# [WHAT YOU ARE ASKED TO DO]
Only the lines from the one containing "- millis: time" through the one containing "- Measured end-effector" should be printed, exactly as they appear below, with both ends included.

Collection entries
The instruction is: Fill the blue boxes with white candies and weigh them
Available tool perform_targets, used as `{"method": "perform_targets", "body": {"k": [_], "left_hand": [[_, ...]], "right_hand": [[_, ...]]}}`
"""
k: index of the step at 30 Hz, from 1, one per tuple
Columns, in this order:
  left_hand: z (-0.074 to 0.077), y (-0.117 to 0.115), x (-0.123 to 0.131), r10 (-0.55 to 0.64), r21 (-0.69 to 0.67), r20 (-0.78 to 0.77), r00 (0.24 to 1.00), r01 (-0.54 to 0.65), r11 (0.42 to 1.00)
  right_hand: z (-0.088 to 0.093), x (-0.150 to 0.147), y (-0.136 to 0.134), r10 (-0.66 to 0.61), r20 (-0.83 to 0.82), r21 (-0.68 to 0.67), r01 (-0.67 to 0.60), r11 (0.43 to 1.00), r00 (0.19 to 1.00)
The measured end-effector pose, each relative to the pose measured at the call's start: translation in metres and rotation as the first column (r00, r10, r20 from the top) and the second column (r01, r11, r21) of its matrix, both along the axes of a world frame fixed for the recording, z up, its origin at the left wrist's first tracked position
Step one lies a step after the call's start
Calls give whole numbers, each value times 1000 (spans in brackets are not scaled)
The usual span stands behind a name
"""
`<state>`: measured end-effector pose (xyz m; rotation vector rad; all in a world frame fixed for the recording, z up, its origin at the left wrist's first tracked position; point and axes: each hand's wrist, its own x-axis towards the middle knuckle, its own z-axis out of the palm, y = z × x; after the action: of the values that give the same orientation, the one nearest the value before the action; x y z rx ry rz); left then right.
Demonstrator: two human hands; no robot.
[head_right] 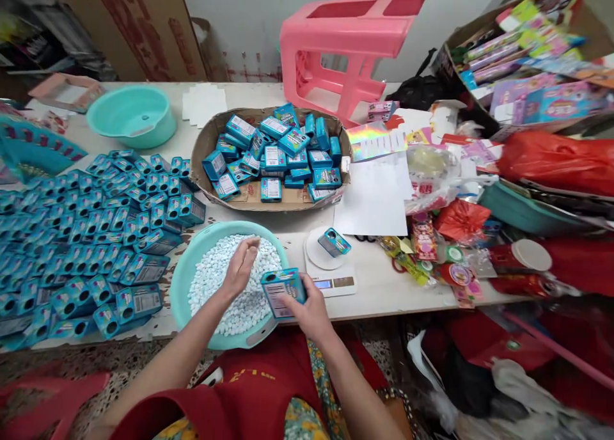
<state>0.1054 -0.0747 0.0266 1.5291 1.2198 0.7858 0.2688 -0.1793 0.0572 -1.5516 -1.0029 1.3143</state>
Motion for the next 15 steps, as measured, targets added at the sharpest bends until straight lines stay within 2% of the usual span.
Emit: {"method": "perform_targets", "body": {"k": [2, 4, 6, 7, 9, 11, 13, 15], "left_hand": [[-26, 9, -9, -63, 116, -291, 955, 100, 988], [-47, 11, -16, -158, 149, -516, 842, 269, 952], [-58, 7, -23, -206, 139, -599, 774, 354, 925], [-61, 4, -28, -205, 133, -598, 775, 349, 928], [-62, 0, -38, -124, 114, -527, 841, 214, 970], [-55, -1, -47, 43, 10, -350, 936, -43, 999], [-40, 1, -53, 248, -217, -63, 967, -256, 942], [-18, 3, -57, 442, -436, 237, 865, -312, 844]], "right_hand": [[0, -14, -7, 3, -30, 4, -3, 1000, 1000], [-2, -26, -13, 16, -61, 14, -15, 1000, 998], [-4, -37, -17, -7, -79, 38, 10, 999, 997], [-5, -41, -17, -30, -80, 51, 34, 998, 996], [-5, -47, -16, -76, -63, 77, 80, 994, 995], [-5, -50, -11, -107, 3, 121, 106, 987, 994], [-5, -51, -5, -125, 103, 189, 104, 976, 987], [-6, -55, 1, -127, 200, 250, 75, 965, 972]]}}
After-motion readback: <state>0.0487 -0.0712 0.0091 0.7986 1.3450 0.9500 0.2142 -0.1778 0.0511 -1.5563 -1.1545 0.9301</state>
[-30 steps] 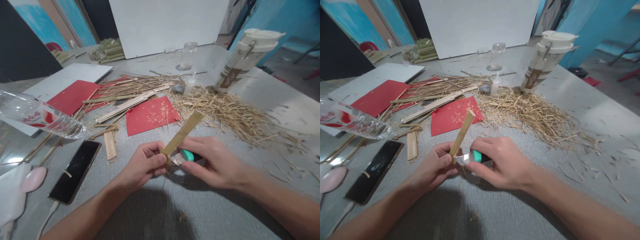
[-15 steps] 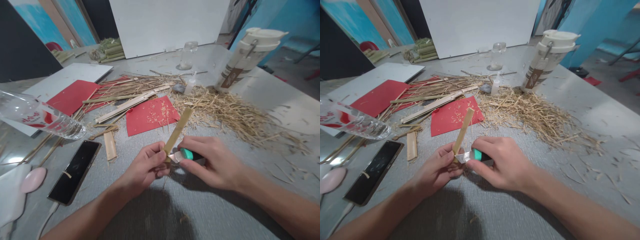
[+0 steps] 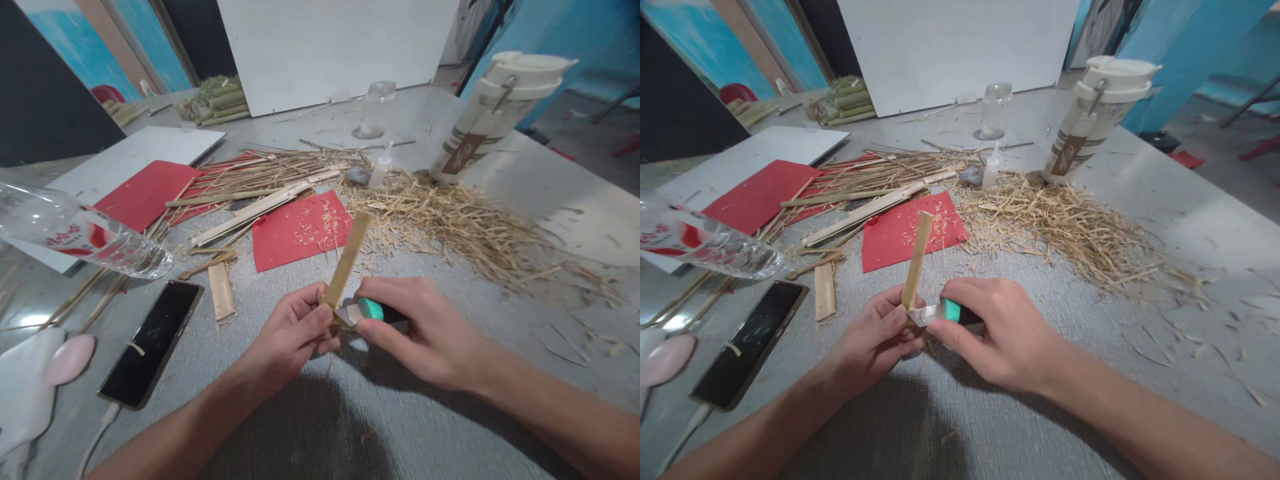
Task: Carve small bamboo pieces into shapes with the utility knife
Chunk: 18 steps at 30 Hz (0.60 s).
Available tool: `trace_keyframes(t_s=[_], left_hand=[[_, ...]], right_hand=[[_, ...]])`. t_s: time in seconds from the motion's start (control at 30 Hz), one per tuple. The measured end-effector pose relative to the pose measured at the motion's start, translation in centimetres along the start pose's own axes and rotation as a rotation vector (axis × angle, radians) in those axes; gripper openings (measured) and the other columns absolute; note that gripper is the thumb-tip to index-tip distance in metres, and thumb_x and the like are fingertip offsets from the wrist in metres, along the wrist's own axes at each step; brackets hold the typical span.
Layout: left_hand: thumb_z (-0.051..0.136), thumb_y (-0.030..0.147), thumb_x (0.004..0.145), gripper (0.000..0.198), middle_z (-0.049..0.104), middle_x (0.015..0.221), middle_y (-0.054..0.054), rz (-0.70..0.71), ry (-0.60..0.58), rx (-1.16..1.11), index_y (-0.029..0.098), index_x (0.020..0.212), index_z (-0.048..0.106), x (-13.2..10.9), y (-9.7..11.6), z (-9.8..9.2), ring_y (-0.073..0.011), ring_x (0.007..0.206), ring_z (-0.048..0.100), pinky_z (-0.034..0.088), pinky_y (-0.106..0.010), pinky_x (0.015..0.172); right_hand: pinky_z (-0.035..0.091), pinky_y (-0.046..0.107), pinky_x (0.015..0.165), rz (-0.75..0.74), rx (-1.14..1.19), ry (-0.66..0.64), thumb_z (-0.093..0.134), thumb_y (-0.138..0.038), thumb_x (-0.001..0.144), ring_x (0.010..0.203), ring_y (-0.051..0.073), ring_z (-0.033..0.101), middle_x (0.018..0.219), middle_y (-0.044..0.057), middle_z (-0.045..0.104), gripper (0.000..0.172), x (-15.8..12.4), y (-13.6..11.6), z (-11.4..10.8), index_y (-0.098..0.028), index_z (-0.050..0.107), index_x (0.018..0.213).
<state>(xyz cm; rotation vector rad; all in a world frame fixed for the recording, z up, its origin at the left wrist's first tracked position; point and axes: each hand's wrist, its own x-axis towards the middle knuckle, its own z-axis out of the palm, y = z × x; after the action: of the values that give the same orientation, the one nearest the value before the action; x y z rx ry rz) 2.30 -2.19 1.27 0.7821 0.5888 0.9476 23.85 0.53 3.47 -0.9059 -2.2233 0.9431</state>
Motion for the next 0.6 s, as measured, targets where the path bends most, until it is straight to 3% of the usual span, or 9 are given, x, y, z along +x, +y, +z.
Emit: trace_keyframes(t_s=[0.2,0.37,0.47,0.6], left_hand=[[0.086,0.051,0.093,0.045,0.036,0.062,0.009,0.034,0.041,0.002,0.02,0.082,0.055,0.1,-0.4,-0.1,-0.007,0.054,0.026,0.031,-0.021,0.054],[0.086,0.049,0.094,0.038,0.035,0.065,0.009,-0.009,-0.031,-0.098,0.019,0.094,0.064,0.2,-0.7,-0.1,-0.0063,0.054,0.02,0.029,-0.02,0.052],[0.085,0.049,0.094,0.037,0.03,0.063,0.01,-0.024,-0.064,-0.128,0.019,0.091,0.063,0.3,-0.8,-0.1,-0.0065,0.053,0.018,0.028,-0.019,0.051],[0.083,0.047,0.096,0.037,0.029,0.062,0.011,-0.023,-0.065,-0.148,0.019,0.09,0.061,0.2,-0.8,-0.2,-0.0058,0.052,0.016,0.03,-0.018,0.052]], right_hand=[[0.029,0.032,0.059,0.073,-0.01,-0.004,0.059,-0.05,0.109,0.061,0.014,0.046,0.068,-0.001,0.055,0.04,0.1,-0.3,0.1,-0.023,0.056,0.081],[0.029,0.031,0.06,-0.002,-0.057,0.005,0.061,-0.048,0.109,0.062,0.013,0.047,0.072,-0.002,0.056,0.036,0.2,-0.3,-0.6,-0.021,0.058,0.084],[0.03,0.032,0.06,-0.036,-0.074,-0.008,0.061,-0.046,0.109,0.064,0.013,0.048,0.076,-0.001,0.06,0.032,0.2,0.0,-1.0,-0.021,0.062,0.09],[0.031,0.032,0.061,-0.053,-0.074,-0.036,0.056,-0.051,0.111,0.065,0.014,0.048,0.075,0.0,0.06,0.039,0.2,0.3,-1.0,-0.02,0.065,0.09]])
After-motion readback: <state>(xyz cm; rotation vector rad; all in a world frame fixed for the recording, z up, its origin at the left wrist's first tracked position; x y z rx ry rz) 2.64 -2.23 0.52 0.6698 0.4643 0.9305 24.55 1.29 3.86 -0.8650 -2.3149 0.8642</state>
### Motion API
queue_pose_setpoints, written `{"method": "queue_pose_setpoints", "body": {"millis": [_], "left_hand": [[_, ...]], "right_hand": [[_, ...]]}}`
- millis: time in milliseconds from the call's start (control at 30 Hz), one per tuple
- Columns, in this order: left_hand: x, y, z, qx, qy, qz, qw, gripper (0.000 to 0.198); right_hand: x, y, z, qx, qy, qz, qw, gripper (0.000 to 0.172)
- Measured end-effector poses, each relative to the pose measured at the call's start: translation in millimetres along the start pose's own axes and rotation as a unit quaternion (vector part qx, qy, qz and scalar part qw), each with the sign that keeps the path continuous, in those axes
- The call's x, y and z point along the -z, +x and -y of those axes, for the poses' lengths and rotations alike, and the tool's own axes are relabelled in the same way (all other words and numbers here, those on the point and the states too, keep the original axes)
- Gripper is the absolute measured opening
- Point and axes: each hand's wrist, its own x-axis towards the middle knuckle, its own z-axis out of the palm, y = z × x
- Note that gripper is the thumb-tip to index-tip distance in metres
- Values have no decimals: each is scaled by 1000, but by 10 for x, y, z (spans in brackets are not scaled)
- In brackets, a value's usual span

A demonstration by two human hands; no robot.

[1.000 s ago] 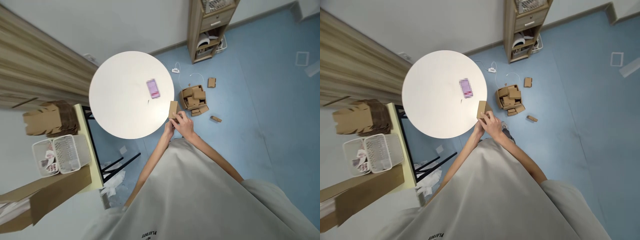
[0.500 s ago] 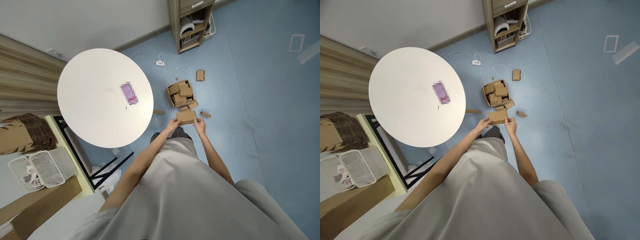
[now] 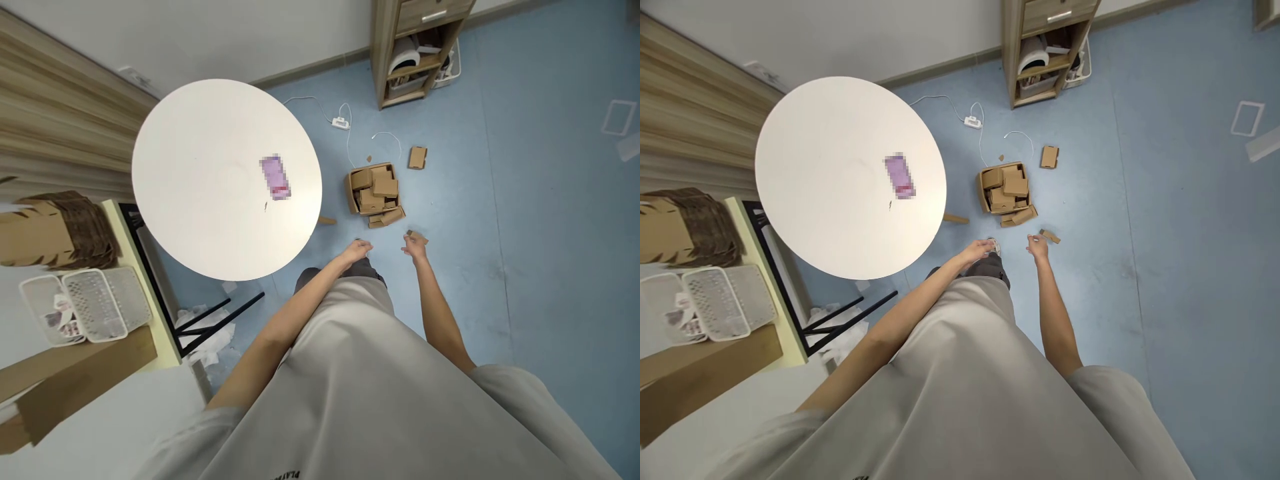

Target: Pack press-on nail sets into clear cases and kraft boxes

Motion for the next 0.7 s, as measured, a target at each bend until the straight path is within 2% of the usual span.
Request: {"method": "queue_pose_setpoints", "body": {"millis": [67, 167, 267, 367, 500, 700], "left_hand": [[250, -135, -23, 24, 1, -14, 1000, 14], [618, -345, -7, 2, -45, -31, 998, 9], [969, -559, 74, -20, -88, -30, 995, 8], [1350, -794, 170, -43, -133, -21, 990, 9], [1992, -1185, 286, -110, -195, -25, 974, 13], [3110, -1901, 577, -221, -282, -84, 930, 14]], "right_hand": [[-113, -100, -7, -37, -24, -13, 999, 10], [-284, -281, 24, -59, -47, -12, 997, 9], [-517, -495, 101, -47, -60, -4, 997, 8], [-886, -777, 222, -8, -75, 12, 997, 7], [-1642, -1293, 416, 61, -111, 61, 990, 9], [-3106, -2244, 490, 167, -138, 212, 953, 37]]}}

# [RESULT OF THE TASK]
- millis: time in milliseconds from the call's start (control at 30 Hz), one per tuple
- Columns, in this order: left_hand: x, y, z, qx, qy, qz, qw, gripper (0.000 to 0.198); right_hand: x, y, z, qx, qy, qz, qw, gripper (0.000 to 0.172)
- Measured end-effector poses, each relative to the pose measured at the call's start: translation in millimetres along the start pose's own axes and rotation as a unit quaternion (vector part qx, qy, qz and scalar part qw), each with the sign that keeps the path continuous, in those axes

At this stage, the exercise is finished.